──────── Records for this exercise

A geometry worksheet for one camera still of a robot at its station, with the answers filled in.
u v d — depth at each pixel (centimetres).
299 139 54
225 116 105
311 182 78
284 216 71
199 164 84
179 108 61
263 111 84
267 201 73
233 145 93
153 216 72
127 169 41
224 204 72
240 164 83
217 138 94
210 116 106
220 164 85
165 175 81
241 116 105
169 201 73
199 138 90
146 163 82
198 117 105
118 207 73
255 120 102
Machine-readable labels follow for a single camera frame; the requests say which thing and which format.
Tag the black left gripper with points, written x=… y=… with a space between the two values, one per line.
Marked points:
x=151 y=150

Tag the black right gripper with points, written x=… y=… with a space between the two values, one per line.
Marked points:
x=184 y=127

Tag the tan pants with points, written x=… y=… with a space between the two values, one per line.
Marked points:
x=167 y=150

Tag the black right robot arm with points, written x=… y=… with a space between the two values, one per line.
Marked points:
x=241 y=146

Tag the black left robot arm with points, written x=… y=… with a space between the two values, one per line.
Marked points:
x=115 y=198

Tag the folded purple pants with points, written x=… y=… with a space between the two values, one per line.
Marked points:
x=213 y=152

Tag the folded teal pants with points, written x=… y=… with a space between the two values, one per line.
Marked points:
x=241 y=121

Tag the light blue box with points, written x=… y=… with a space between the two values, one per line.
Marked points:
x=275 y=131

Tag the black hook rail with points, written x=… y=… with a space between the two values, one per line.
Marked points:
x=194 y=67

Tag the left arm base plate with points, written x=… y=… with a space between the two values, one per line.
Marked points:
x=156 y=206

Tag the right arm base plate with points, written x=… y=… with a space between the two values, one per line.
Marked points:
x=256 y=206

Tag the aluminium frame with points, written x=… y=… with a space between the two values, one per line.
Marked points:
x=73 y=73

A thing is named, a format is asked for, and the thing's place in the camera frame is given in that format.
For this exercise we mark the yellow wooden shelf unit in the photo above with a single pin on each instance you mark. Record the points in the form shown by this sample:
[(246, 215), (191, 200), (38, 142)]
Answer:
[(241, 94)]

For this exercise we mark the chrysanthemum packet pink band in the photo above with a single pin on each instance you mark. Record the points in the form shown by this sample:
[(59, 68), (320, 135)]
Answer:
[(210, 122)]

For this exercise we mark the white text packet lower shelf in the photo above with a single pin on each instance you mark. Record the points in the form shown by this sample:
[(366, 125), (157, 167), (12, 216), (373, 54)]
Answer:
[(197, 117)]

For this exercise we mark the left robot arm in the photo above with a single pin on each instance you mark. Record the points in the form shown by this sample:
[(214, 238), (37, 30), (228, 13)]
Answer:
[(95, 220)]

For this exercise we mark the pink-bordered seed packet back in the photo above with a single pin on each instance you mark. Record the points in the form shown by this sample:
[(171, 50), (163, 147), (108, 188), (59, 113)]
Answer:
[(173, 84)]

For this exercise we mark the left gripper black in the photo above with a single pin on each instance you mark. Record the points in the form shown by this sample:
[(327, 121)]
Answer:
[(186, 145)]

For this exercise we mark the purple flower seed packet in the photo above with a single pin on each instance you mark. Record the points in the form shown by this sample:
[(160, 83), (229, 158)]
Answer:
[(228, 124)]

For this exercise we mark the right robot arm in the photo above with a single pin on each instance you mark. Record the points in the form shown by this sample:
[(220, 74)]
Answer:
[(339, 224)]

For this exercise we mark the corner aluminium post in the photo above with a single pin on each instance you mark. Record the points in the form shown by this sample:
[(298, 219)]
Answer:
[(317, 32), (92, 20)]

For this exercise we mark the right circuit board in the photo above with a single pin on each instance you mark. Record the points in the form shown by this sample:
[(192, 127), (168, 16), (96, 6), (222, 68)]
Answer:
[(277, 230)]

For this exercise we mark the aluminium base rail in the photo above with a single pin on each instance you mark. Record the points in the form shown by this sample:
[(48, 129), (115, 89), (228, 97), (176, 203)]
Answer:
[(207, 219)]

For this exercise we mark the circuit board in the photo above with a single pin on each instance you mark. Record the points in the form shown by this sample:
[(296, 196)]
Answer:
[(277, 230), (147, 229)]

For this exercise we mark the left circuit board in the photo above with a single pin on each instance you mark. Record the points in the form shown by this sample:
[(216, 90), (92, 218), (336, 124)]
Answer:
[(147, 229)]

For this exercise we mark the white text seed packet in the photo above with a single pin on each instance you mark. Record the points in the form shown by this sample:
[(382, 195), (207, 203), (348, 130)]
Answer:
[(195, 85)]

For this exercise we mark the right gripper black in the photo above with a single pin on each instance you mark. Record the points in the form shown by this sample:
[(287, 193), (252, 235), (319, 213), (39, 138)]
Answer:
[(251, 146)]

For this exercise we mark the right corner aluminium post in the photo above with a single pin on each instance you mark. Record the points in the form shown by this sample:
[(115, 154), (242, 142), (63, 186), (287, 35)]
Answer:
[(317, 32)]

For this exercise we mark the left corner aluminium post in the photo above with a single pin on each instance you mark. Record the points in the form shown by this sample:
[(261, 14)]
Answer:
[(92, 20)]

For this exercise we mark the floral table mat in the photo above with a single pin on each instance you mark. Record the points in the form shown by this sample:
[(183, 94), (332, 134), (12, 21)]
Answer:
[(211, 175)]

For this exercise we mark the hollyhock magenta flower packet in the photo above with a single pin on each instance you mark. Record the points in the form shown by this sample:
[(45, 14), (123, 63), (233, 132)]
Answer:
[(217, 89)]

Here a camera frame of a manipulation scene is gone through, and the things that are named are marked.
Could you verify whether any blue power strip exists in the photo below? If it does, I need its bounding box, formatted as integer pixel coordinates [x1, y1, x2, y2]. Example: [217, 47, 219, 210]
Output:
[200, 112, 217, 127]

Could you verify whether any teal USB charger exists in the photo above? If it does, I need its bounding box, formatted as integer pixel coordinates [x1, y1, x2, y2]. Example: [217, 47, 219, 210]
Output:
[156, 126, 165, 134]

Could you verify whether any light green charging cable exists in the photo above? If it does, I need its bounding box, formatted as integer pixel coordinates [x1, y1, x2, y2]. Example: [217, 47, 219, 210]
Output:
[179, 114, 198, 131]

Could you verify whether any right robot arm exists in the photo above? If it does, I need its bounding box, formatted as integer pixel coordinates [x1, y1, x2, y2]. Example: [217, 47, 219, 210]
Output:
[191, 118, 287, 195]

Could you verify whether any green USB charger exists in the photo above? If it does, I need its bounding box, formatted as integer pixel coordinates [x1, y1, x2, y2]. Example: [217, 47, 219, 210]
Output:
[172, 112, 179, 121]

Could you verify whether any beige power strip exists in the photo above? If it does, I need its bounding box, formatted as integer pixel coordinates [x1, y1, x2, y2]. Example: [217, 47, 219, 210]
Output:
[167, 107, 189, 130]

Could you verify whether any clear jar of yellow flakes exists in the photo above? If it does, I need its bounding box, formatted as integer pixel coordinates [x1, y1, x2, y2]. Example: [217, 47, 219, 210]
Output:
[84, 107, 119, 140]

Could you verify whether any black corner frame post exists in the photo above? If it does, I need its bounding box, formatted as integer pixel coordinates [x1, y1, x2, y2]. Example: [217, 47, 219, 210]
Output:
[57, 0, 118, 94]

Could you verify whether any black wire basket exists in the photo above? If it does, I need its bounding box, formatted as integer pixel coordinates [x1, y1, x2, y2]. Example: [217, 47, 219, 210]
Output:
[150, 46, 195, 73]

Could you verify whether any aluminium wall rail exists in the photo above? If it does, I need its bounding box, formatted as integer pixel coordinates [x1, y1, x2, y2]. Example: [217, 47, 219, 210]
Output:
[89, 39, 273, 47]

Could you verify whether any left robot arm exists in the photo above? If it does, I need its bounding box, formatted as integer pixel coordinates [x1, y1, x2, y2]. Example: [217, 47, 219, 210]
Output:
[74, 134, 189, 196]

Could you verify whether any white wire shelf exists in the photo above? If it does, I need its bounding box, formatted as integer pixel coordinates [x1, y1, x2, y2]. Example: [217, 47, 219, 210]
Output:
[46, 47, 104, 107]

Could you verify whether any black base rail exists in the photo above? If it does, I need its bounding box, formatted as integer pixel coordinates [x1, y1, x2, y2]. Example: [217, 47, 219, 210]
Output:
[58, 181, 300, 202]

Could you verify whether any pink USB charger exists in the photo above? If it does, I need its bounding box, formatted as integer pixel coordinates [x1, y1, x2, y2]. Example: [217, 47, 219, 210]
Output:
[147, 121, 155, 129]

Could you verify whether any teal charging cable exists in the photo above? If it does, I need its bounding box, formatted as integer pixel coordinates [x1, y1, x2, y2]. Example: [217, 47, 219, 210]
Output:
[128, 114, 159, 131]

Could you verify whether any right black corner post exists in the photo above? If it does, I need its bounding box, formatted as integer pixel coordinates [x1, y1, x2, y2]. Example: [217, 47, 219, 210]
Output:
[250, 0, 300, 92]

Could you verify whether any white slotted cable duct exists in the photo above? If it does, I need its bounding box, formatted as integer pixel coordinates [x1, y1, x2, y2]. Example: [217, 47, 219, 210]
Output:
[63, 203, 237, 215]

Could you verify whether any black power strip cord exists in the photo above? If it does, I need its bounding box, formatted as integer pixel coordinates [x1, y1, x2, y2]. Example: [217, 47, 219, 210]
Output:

────────────────

* **Work item**
If a line of the records includes the string "packet", copy it out.

* **Answer for this exercise**
For this exercise we mark the chrysanthemum packet pink band in the photo above with a single pin on each instance you mark. Record the points in the form shown by this sample:
For this exercise we mark the white text packet lower shelf in the photo above with a single pin on each instance you mark. Record the points in the form shown by this sample:
For this exercise we mark the pink-bordered seed packet back in the photo above with a single pin on each instance you mark. Record the points in the form shown by this sample:
For this exercise we mark the purple flower seed packet in the photo above with a single pin on each instance you mark. Record the points in the form shown by this sample:
For this exercise we mark the white text seed packet in the photo above with a single pin on each instance you mark. Record the points in the form shown by this sample:
For this exercise we mark the hollyhock magenta flower packet in the photo above with a single pin on each instance you mark. Record the points in the form shown by this sample:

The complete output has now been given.